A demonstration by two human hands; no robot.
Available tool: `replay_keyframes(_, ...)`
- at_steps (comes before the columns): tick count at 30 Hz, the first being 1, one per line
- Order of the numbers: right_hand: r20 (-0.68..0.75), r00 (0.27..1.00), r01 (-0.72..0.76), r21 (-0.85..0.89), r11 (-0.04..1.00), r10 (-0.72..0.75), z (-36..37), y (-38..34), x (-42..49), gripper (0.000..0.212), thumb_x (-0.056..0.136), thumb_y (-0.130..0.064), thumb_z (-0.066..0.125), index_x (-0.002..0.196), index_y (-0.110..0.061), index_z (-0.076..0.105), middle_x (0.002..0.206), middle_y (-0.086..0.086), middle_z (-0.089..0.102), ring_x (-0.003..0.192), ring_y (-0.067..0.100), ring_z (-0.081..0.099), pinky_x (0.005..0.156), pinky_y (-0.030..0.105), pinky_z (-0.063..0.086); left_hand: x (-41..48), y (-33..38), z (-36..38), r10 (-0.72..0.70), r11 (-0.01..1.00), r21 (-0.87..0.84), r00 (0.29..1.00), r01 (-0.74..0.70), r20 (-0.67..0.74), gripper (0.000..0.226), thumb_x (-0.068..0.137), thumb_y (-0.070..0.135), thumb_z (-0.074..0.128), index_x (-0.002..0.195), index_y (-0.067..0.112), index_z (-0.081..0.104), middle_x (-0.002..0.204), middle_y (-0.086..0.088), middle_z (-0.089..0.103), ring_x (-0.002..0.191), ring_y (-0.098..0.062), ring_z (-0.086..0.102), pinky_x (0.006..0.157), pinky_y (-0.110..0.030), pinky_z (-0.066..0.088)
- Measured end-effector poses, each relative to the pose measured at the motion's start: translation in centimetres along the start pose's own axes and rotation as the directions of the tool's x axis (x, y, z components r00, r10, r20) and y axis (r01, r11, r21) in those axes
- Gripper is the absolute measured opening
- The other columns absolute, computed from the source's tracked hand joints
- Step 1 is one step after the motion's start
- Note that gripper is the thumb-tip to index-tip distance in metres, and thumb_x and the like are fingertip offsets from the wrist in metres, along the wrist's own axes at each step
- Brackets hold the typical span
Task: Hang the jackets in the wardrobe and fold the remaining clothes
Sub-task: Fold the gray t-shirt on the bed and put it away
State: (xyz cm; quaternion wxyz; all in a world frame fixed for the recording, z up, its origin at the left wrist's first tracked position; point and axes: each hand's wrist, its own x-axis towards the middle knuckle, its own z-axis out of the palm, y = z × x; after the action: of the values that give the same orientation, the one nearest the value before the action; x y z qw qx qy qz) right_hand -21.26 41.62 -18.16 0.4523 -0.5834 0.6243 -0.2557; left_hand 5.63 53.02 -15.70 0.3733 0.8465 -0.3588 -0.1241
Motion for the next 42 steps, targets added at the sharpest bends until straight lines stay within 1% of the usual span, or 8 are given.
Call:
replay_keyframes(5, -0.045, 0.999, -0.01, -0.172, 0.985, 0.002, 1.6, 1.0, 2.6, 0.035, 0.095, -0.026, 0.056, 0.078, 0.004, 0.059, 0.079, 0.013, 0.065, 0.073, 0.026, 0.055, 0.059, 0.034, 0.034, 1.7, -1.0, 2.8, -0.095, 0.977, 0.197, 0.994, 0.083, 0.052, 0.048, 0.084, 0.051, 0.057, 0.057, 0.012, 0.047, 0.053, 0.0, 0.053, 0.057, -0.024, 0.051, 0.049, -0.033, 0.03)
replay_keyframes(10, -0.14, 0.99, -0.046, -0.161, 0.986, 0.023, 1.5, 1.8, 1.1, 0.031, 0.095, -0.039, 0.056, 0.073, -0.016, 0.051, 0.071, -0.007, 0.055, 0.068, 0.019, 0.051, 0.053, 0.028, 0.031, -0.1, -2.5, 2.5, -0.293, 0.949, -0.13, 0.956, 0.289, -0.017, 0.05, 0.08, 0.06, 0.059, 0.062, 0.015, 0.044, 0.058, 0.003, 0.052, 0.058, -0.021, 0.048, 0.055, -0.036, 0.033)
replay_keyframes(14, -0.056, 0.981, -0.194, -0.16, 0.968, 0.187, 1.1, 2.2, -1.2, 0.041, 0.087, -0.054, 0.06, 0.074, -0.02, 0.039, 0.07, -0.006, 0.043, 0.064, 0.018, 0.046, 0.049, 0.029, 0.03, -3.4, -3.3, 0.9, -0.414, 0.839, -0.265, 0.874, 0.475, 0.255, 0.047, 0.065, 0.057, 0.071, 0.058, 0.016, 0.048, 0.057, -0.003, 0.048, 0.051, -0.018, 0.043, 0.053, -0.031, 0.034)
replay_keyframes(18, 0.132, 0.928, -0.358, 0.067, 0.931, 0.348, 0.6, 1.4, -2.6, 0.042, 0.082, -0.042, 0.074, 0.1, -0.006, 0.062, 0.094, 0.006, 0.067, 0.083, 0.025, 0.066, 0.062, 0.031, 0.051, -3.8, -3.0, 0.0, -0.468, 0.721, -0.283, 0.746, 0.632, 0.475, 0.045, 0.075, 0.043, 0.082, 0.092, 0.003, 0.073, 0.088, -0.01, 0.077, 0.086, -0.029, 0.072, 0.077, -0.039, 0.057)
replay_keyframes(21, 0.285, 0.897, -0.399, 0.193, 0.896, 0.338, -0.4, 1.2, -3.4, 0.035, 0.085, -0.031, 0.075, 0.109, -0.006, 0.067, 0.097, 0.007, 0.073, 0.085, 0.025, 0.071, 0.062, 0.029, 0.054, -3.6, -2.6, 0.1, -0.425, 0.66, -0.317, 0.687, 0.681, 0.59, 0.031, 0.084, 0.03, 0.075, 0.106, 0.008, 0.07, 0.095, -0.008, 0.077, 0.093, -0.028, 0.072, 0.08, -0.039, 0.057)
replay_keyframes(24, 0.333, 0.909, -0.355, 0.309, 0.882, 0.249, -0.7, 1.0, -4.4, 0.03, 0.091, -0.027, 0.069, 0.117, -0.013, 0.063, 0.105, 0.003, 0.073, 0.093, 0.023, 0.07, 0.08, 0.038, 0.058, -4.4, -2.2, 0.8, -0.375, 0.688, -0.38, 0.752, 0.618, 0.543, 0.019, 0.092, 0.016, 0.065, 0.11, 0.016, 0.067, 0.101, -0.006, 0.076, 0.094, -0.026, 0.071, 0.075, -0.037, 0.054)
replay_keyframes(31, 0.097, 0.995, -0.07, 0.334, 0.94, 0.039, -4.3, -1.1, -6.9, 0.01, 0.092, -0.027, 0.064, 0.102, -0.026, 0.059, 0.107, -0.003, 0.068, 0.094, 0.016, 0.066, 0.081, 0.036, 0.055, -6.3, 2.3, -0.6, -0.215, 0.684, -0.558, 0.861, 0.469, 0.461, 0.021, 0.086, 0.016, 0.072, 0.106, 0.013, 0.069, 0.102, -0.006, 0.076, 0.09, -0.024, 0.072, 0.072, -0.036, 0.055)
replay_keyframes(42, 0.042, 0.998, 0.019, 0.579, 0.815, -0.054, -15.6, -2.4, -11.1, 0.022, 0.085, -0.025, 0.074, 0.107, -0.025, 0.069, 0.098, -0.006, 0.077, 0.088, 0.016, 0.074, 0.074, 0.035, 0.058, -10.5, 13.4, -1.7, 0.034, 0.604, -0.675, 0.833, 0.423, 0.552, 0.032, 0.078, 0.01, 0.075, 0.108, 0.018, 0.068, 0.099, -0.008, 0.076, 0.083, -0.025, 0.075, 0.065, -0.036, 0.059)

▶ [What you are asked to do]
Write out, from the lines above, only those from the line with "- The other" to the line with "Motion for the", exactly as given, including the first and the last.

▶ [Exercise solution]
- The other columns absolute, computed from the source's tracked hand joints
- Step 1 is one step after the motion's start
- Note that gripper is the thumb-tip to index-tip distance in metres, and thumb_x and the like are fingertip offsets from the wrist in metres, along the wrist's own axes at each step
- Brackets hold the typical span
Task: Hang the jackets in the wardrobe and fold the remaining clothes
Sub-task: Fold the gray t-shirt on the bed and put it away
State: (xyz cm; quaternion wxyz; all in a world frame fixed for the recording, z up, its origin at the left wrist's first tracked position; point and axes: each hand's wrist, its own x-axis towards the middle knuckle, its own z-axis out of the palm, y = z × x; after the action: of the values that give the same orientation, the one nearest the value before the action; x y z qw qx qy qz) right_hand -21.26 41.62 -18.16 0.4523 -0.5834 0.6243 -0.2557; left_hand 5.63 53.02 -15.70 0.3733 0.8465 -0.3588 -0.1241
Motion for the next 42 steps, targets added at the sharpest bends until straight lines stay within 1% of the usual span, or 8 are given.

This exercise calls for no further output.